Feature
by Margaret J. Grover
In 2001, the California legislature enacted an eclectic group of laws relating to employment. In addition, the courts interpreted California employment laws to provide even greater anti-harassment protections than are available under federal law. A few of the changes that may affect professional property managers are outlined below. Also included are some of the changes likely to trip up employers who are not aware of them.
Minimum Wage Increase
California’s minimum wage increased for the second year in a row. As of January 1, 2002, the new minimum wage is $6.75 per hour, an increase of 50 cents per hour. At the same time, the maximum amount of free rent that can be credited toward minimum wage obligations will increase. Free rent can be used toward minimum wage obligations in an amount equal to two-thirds of the fair rental value of the apartmentor$381.20permonth, whichever is less. If the employer employs both members of a couple, the cap rises to $563.90 per month. Remember, if an employee is required to live in an apartment as a term or condition of employment, he or she can be charged only two-thirds of the fair rental value. Moreover, if the employer charges any rent for the apartment, rent credit cannot be used to satisfy the minimum wage obligations.

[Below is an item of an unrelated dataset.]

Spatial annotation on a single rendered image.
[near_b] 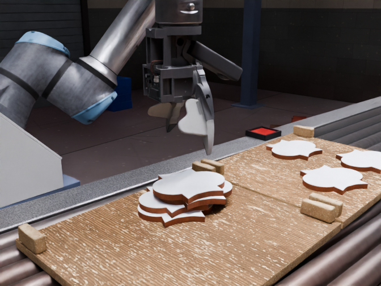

Accommodation of Breast Feeding
Employers must accommodate an employee who wishes to express breast milk for her infant child. As one part of the accommodation, the employer must provide a reasonable amount of break time for the employee to express milk. This break time may run concurrently with any other break time already provided to the employee. If it is not possible for the breaks to run concurrently, the employer need not pay the employee for any breaks provided specifically for the purpose of expressing breast milk.
The employer is also obligated to provide a room, or other location, in which the employee can express milk. The location should be near the employee’s regular workstation, and may be the workstation if it provides sufficient privacy. The employer may not, however, require employees to use a toilet stall in order to express breast milk.
The Labor Commissioner can cite employers who fail to provide lactation accommodations. They may also be exposed to civil penalties of $100 per violation.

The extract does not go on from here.